(Beginning of Exercise materials)
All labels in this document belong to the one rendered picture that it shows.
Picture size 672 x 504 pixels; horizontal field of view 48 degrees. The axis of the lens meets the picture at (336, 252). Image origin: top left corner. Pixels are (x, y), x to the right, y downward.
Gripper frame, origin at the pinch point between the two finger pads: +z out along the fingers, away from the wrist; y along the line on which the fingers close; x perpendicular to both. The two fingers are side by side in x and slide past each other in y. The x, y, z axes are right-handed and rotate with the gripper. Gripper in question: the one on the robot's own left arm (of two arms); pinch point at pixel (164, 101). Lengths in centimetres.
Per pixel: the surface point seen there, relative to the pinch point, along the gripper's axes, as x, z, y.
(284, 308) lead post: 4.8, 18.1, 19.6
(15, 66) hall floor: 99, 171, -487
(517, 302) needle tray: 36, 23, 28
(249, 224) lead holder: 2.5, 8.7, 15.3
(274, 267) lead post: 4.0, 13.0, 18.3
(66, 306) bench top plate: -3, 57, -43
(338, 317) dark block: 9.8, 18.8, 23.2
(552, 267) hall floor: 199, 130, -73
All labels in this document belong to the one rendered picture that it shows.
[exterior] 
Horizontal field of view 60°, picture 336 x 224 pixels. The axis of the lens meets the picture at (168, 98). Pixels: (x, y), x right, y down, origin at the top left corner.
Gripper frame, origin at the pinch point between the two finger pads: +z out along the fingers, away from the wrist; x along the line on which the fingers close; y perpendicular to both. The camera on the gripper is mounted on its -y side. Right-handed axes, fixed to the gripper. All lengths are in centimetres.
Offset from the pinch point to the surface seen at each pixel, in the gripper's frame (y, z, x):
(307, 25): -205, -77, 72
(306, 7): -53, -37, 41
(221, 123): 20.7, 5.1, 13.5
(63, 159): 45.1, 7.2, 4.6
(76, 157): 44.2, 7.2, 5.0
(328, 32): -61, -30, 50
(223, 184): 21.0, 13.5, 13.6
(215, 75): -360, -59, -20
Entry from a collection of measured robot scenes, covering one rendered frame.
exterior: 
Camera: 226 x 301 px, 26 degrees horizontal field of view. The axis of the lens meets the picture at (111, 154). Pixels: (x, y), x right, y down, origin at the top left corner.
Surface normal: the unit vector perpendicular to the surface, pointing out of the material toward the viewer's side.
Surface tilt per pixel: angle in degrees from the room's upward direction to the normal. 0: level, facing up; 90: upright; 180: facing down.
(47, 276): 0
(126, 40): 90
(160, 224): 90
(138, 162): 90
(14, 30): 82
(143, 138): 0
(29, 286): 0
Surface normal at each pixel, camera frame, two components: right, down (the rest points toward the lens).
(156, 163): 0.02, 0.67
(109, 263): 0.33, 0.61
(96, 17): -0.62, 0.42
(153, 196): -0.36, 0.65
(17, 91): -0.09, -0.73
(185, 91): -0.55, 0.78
(End of Exercise materials)
(Beginning of Exercise materials)
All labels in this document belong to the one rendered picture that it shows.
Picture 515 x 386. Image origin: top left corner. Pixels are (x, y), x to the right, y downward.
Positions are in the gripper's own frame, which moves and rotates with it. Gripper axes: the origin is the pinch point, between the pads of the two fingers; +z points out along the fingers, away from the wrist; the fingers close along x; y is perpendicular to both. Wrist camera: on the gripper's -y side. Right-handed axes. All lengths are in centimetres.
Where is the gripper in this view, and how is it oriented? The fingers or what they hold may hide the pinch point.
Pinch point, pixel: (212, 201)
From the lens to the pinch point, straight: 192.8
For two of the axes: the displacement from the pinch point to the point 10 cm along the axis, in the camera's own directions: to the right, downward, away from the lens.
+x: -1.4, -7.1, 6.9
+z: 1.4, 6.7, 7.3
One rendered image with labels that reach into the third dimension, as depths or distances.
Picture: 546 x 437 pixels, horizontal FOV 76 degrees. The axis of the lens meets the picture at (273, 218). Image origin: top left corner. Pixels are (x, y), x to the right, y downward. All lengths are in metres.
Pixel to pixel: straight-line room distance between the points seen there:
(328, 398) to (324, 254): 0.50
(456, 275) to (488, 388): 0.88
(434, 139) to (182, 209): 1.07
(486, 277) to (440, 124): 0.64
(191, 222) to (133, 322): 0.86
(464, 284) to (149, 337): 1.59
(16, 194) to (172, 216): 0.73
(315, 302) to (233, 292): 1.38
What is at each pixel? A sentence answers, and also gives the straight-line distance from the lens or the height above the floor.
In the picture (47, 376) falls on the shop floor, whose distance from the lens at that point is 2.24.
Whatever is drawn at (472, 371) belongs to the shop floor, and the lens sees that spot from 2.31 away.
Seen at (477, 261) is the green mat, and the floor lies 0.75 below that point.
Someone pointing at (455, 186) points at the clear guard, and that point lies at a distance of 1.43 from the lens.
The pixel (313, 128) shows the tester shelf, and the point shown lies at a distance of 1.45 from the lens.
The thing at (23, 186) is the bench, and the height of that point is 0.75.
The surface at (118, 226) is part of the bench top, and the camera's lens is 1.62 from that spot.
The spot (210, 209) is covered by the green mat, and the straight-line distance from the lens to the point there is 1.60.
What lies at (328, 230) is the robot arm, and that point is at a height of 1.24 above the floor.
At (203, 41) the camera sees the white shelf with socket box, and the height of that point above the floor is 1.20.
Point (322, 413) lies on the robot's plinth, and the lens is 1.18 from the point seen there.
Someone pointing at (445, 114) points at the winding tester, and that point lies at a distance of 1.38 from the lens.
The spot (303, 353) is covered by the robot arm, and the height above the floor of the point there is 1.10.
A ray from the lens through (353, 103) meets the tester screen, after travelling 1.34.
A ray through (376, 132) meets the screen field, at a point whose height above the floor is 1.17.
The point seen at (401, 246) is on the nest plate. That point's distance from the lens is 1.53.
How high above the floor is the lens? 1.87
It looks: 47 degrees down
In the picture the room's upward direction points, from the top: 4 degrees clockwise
(End of Exercise materials)
Search the data above for the string "fingers" and report each line that holds it.

_Answer_
Gripper frame, origin at the pinch point between the two finger pads: +z out along the fingers, away from the wrist; y along the line on which the fingers close; x perpendicular to both. The two fingers are side by side in x and slide past each other in y. The x, y, z axes are right-handed and rotate with the gripper. Gripper in question: the one on the robot's own left arm (of two arms); pinch point at pixel (164, 101). Lengths in centimetres.
Gripper frame, origin at the pinch point between the two finger pads: +z out along the fingers, away from the wrist; x along the line on which the fingers close; y perpendicular to both. The camera on the gripper is mounted on its -y side. Right-handed axes, fixed to the gripper. All lengths are in centimetres.
Positions are in the gripper's own frame, which moves and rotates with it. Gripper axes: the origin is the pinch point, between the pads of the two fingers; +z points out along the fingers, away from the wrist; the fingers close along x; y is perpendicular to both. Wrist camera: on the gripper's -y side. Right-handed axes. All lengths are in centimetres.
Where is the gripper in this view, and how is it oriented? The fingers or what they hold may hide the pinch point.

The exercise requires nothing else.